Items from a data source:
╔══
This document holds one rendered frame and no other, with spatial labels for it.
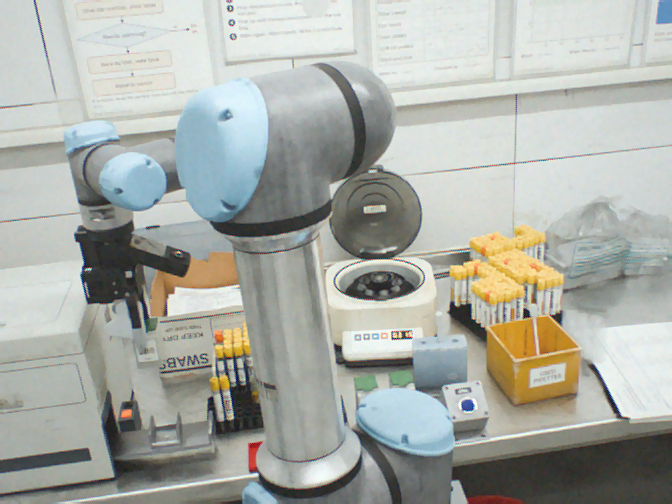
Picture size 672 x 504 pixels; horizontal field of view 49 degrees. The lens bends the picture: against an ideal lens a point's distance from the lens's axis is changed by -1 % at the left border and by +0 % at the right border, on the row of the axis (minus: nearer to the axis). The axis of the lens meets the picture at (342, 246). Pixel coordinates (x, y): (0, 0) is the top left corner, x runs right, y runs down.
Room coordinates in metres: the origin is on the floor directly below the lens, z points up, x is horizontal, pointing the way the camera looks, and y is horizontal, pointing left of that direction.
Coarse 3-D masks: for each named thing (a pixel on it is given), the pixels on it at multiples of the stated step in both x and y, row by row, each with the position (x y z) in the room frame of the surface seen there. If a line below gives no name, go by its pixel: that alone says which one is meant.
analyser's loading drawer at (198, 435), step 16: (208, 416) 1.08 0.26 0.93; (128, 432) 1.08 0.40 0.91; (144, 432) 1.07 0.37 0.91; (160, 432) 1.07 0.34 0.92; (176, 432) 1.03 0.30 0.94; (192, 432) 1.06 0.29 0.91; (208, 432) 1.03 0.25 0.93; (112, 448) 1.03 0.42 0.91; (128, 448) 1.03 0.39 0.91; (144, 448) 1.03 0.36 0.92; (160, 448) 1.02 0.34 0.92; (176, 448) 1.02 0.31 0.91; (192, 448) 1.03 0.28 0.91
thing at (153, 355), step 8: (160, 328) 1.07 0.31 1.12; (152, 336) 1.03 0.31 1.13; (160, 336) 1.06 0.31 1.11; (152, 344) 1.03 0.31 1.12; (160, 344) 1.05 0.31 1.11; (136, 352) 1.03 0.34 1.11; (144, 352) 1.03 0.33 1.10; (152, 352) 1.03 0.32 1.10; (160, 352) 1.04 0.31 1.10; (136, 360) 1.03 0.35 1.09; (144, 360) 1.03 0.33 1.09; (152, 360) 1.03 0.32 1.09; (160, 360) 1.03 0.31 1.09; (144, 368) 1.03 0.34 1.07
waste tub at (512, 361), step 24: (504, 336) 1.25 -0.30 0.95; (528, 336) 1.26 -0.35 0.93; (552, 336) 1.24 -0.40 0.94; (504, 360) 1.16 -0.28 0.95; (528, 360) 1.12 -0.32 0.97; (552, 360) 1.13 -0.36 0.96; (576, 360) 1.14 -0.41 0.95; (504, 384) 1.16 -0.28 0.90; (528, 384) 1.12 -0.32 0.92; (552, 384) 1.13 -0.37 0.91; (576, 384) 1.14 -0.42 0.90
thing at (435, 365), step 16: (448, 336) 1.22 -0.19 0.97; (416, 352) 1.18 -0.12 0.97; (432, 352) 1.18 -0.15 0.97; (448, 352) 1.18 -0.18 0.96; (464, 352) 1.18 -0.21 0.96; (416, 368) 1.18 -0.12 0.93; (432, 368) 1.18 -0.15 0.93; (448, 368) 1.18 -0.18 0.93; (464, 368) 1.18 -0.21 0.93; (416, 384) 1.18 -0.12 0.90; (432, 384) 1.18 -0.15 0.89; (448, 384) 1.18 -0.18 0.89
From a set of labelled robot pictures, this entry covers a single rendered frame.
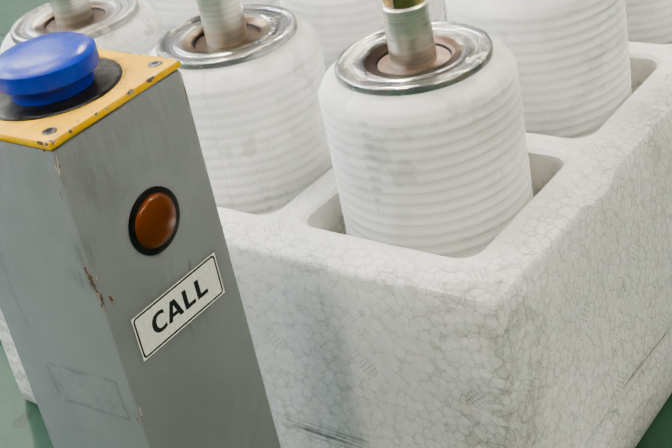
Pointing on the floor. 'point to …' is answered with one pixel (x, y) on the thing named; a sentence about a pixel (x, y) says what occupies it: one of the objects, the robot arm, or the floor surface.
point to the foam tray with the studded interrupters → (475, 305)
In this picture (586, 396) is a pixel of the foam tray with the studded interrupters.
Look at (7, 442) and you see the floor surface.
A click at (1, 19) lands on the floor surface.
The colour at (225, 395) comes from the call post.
╚══
TO DO: Your answer must be an exact reproduction of all entries, containing no pictures.

COMPLETED EXERCISE:
This document holds one rendered frame and no other, with spatial labels for it.
Picture size 672 x 504 pixels; horizontal field of view 49 degrees. The lens bends the picture: against an ideal lens a point's distance from the lens's axis is changed by -1 % at the left border and by +0 % at the right border, on the row of the axis (minus: nearer to the axis). The axis of the lens meets the picture at (342, 246). Pixel coordinates (x, y): (0, 0) is the top left corner, x runs right, y runs down.
Room coordinates in metres: the origin is on the floor directly below the lens, z points up, x is horizontal, pointing the way the camera looks, and y is horizontal, pointing left of that direction.
Coarse 3-D masks: for each named thing (a pixel on it is given), the pixels on it at multiples of the stated step in both x and y, row by row, each with the position (x y z) in the room frame of the surface seen there. If a line below gives no name, go by its pixel: that alone says which one is meant.
analyser's loading drawer at (198, 435), step 16: (208, 416) 1.08 0.26 0.93; (128, 432) 1.08 0.40 0.91; (144, 432) 1.07 0.37 0.91; (160, 432) 1.07 0.34 0.92; (176, 432) 1.03 0.30 0.94; (192, 432) 1.06 0.29 0.91; (208, 432) 1.03 0.25 0.93; (112, 448) 1.03 0.42 0.91; (128, 448) 1.03 0.39 0.91; (144, 448) 1.03 0.36 0.92; (160, 448) 1.02 0.34 0.92; (176, 448) 1.02 0.31 0.91; (192, 448) 1.03 0.28 0.91
thing at (153, 355), step 8: (160, 328) 1.07 0.31 1.12; (152, 336) 1.03 0.31 1.13; (160, 336) 1.06 0.31 1.11; (152, 344) 1.03 0.31 1.12; (160, 344) 1.05 0.31 1.11; (136, 352) 1.03 0.34 1.11; (144, 352) 1.03 0.33 1.10; (152, 352) 1.03 0.32 1.10; (160, 352) 1.04 0.31 1.10; (136, 360) 1.03 0.35 1.09; (144, 360) 1.03 0.33 1.09; (152, 360) 1.03 0.32 1.09; (160, 360) 1.03 0.31 1.09; (144, 368) 1.03 0.34 1.07
waste tub at (512, 361), step 24: (504, 336) 1.25 -0.30 0.95; (528, 336) 1.26 -0.35 0.93; (552, 336) 1.24 -0.40 0.94; (504, 360) 1.16 -0.28 0.95; (528, 360) 1.12 -0.32 0.97; (552, 360) 1.13 -0.36 0.96; (576, 360) 1.14 -0.41 0.95; (504, 384) 1.16 -0.28 0.90; (528, 384) 1.12 -0.32 0.92; (552, 384) 1.13 -0.37 0.91; (576, 384) 1.14 -0.42 0.90
thing at (435, 365), step 16: (448, 336) 1.22 -0.19 0.97; (416, 352) 1.18 -0.12 0.97; (432, 352) 1.18 -0.15 0.97; (448, 352) 1.18 -0.18 0.96; (464, 352) 1.18 -0.21 0.96; (416, 368) 1.18 -0.12 0.93; (432, 368) 1.18 -0.15 0.93; (448, 368) 1.18 -0.18 0.93; (464, 368) 1.18 -0.21 0.93; (416, 384) 1.18 -0.12 0.90; (432, 384) 1.18 -0.15 0.89; (448, 384) 1.18 -0.18 0.89
From a set of labelled robot pictures, this entry covers a single rendered frame.
Pointing on the floor. 'point to …' is answered with one pixel (x, y) on the thing named; a sentence about a pixel (x, y) says what occupies it: one of the objects, the robot arm, or the floor surface.
point to the foam tray with the studded interrupters → (475, 305)
In this picture (586, 396) is a pixel of the foam tray with the studded interrupters.
Look at (7, 442) and you see the floor surface.
A click at (1, 19) lands on the floor surface.
The colour at (225, 395) comes from the call post.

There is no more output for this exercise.